She sat with her elbows against her knees, as she cradled her cell phone in her hand. Trevor’s words stung, but her mind was only concentrated on Elliot. She knew she needed to call him back, or he’d get worried, but she had no idea where to start when he picked up her call. _If you need me, I need you too._ The way he rushed out the words before he clicked off was echoing in her ears. She felt helpless, almost nine years of speaking to him, and she didn’t have the first clue how to actually _talk_ to him. 

She knew she owed him an apology- she owed him a better confession. _I would’ve done the same thing_ , but she wasn’t certain she had the strength to make it. She’d grown so accustomed to their secret language of avoidance and hidden meaning that facing this head on was making her chest grow tight with nerves. She didn’t know if she had the answers he was looking for. She had no idea where to go from here. They’d made a mess. 

She wanted to throw her phone across the room and bury herself under her blankets. She contemplated driving to his apartment and explaining in the only way she knew how, but she knew that would only leave them with more aftermath. She wanted him to knock on her door, come inside, and hold her while she slept. Maybe between the hours of evening and new day, their mingled breathing and tired bodies could admit what their minds weren’t willing to relinquish. 

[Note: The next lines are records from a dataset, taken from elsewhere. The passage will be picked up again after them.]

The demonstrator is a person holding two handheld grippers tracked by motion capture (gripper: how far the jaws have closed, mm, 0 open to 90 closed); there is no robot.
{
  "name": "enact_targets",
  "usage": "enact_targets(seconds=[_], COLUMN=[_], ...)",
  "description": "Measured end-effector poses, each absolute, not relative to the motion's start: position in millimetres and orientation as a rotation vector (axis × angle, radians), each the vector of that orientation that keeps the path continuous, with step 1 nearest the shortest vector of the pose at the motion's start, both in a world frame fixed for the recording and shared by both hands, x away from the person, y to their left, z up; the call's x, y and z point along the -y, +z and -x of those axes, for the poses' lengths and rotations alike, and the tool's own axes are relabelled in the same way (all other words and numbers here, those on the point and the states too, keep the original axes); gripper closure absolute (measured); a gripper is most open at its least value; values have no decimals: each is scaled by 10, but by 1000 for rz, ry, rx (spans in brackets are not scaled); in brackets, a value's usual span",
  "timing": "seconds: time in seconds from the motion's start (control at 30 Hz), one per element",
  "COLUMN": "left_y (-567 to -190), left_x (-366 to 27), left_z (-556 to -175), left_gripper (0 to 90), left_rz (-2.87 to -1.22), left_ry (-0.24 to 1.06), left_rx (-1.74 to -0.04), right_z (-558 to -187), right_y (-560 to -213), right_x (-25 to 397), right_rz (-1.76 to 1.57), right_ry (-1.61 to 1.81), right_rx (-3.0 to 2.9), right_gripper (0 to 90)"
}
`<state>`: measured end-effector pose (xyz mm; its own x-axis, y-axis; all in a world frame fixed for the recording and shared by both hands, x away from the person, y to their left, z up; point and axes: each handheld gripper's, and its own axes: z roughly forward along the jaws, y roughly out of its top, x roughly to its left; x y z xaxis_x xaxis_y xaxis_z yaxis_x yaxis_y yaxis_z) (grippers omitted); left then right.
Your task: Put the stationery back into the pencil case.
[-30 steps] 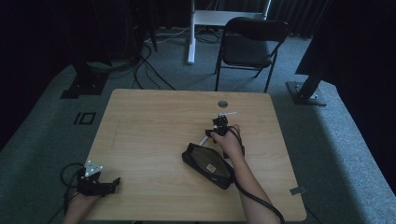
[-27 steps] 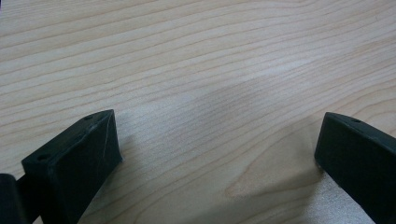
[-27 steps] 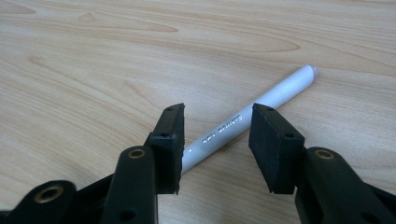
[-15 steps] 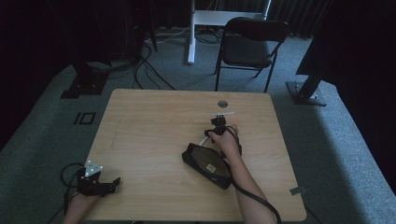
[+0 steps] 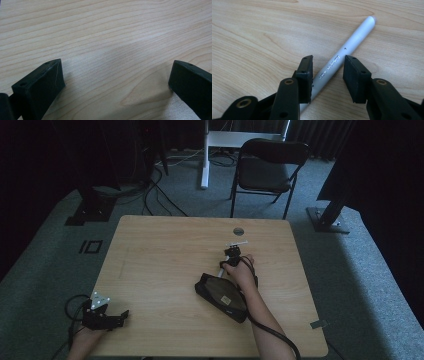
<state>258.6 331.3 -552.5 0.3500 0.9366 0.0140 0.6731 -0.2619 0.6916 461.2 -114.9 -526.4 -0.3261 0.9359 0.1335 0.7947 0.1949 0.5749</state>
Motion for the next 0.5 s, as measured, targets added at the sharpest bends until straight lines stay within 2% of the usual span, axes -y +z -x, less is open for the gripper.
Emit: enact_targets(seconds=[0.17, 0.5], left_y=[-5525, -5525], left_x=[-3313, -3313], left_z=[-2586, -2585], left_gripper=[1, 1], left_rz=[-2025, -2026], left_ry=[577, 577], left_rx=[-1397, -1397], right_z=[-4599, -4567], right_y=[-5270, -5277], right_x=[1190, 1233], right_rz=[-1613, -1525], right_ry=[825, 806], right_rx=[-2243, -2281], right_gripper=[666, 729])
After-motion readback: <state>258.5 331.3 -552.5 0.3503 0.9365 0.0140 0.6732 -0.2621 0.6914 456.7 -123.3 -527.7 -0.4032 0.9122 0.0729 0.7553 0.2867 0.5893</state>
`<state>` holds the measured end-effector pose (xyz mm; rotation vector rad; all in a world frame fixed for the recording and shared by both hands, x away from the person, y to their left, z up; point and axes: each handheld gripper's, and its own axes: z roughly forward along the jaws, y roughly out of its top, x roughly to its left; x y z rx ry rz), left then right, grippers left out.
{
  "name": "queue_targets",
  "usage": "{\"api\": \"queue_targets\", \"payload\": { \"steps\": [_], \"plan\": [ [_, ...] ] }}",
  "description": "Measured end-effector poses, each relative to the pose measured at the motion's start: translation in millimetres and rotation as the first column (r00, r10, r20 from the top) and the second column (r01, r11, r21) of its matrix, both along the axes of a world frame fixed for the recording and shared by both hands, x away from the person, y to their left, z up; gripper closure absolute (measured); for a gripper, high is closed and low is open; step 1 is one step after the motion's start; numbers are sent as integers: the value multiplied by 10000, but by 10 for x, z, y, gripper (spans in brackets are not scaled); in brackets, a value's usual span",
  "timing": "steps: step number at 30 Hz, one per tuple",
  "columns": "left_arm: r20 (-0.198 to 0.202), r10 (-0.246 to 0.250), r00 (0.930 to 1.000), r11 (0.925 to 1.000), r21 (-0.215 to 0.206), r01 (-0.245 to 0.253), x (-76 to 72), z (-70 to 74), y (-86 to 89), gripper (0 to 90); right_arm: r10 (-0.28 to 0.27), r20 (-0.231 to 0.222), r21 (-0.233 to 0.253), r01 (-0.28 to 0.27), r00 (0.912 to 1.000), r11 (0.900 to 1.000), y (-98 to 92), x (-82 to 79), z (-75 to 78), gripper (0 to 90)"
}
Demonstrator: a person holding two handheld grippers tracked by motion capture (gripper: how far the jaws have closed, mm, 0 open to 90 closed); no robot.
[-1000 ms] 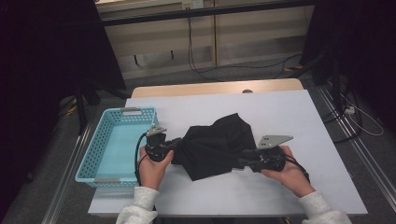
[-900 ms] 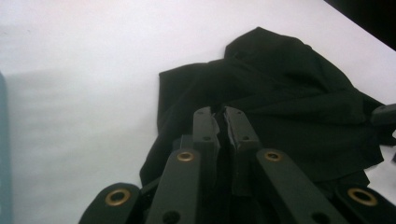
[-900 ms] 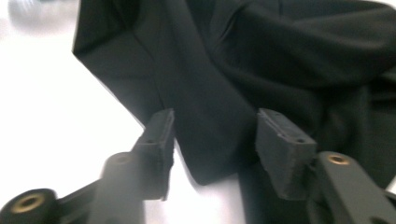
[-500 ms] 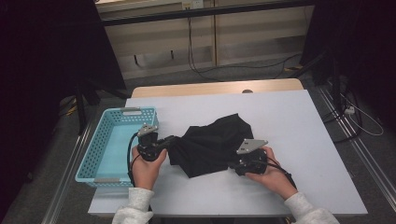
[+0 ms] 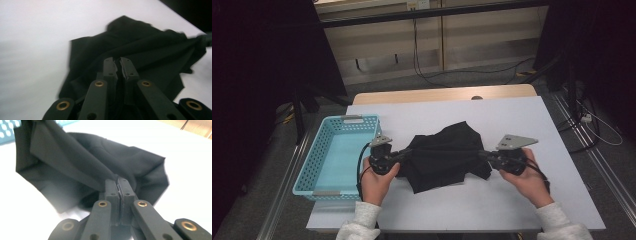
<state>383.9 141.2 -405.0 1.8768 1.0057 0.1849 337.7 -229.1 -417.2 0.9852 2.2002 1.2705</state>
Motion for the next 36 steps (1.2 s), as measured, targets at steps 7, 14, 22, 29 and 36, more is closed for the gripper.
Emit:
{"api": "queue_targets", "payload": {
  "steps": [7,14,22,29,36],
  "plan": [
    [166,-600,9981,9982,10,599,-18,47,-236,842,-423,487,304,408,9979,9987,-310,-101,260,883],
    [-28,500,9987,9982,335,-499,91,3,7,842,-338,62,-380,341,9994,9987,-29,51,-110,779],
    [-255,1284,9914,9910,404,-1274,146,-15,263,839,-139,95,-400,143,9999,9991,51,-26,-111,586],
    [-240,1187,9926,9921,438,-1176,118,-10,285,833,257,-514,-723,-294,9983,9970,-4,-94,-265,608],
    [-319,1012,9944,9933,597,-991,122,-48,235,828,1101,-1070,-1544,-1260,9881,9799,153,-118,-416,528]
  ]
}}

She didn’t know anymore. Maybe her teeth in his shoulder would be better. 

Before she could agonize over it more, she felt her cell phone vibrate between her clasped palms. _No more running._ He had her cornered, and clearly, he intended to play with words. It wasn’t either of their strong suits, but she feared he may be better than her. She took a deep breath in as she flipped the phone open but remained silent. 

“Olivia?” his voice said in a low tone. She could make out the sound of traffic in the background. He said her name like it was safe in his mouth, and she felt her body respond. She cursed herself for how much he affected her. 

“Yeah,” she sighed as she rested her eyes shut for a moment. He was miles away, but she somehow felt exposed. 

“You answered,” he said, and his words were so quiet she almost felt they were spoken more for himself than for her. 

“Is everything okay?” she asked, as if he was calling to inform her about a case. _There was no case._ She didn’t know how to talk to him without that barrier. All this time, and she couldn’t even speak her mind to the person she considered herself closest to. 

“Ha! Yeah, everything is great, Liv,” he said in a soft yet bitter laugh, and she could picture clear as day how his face would look as he spoke the words. Nothing was okay about how she’d left. Nothing was okay about the way he looked at her in the locker room after he’d hit Blaine. Nothing was okay about pretending she wanted to be at Computer Crimes. 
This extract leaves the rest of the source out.